Work request ▸ For the listing below, state how many lines include "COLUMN". The number alone is the answer.

Collected material ▸
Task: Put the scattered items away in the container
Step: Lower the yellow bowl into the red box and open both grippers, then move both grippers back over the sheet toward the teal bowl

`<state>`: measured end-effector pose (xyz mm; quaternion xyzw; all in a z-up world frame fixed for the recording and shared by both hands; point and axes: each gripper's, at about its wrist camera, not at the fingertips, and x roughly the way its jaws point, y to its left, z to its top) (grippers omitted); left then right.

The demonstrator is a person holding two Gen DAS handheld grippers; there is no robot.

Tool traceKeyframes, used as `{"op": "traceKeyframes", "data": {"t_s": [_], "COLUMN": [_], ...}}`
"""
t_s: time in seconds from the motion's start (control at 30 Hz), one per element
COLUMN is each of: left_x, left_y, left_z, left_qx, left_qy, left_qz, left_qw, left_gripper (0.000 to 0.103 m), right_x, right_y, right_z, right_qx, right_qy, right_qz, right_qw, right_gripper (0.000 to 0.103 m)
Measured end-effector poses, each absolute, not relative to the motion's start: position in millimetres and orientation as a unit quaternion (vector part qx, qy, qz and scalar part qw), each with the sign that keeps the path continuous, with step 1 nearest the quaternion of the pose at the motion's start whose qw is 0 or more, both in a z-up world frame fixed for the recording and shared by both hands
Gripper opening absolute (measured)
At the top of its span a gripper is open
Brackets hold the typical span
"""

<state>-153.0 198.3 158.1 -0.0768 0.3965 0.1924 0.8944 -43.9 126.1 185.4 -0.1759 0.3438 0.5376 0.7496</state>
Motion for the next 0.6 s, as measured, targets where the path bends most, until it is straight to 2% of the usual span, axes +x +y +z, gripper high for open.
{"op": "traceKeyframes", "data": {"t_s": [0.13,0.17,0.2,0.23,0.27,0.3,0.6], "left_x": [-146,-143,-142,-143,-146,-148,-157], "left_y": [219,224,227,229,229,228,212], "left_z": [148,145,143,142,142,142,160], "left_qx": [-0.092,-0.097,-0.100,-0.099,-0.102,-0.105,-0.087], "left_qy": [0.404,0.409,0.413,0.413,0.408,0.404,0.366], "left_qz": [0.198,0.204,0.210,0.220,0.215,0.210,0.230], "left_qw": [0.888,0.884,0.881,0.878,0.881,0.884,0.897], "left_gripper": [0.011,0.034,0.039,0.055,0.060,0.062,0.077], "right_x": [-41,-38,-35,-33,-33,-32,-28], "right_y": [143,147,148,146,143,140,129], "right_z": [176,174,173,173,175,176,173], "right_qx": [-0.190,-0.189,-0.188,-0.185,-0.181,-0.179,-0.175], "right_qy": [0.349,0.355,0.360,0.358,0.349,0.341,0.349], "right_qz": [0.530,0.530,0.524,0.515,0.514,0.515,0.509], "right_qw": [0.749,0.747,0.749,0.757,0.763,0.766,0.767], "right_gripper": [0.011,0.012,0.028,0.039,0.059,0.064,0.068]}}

Written solution ▸ 2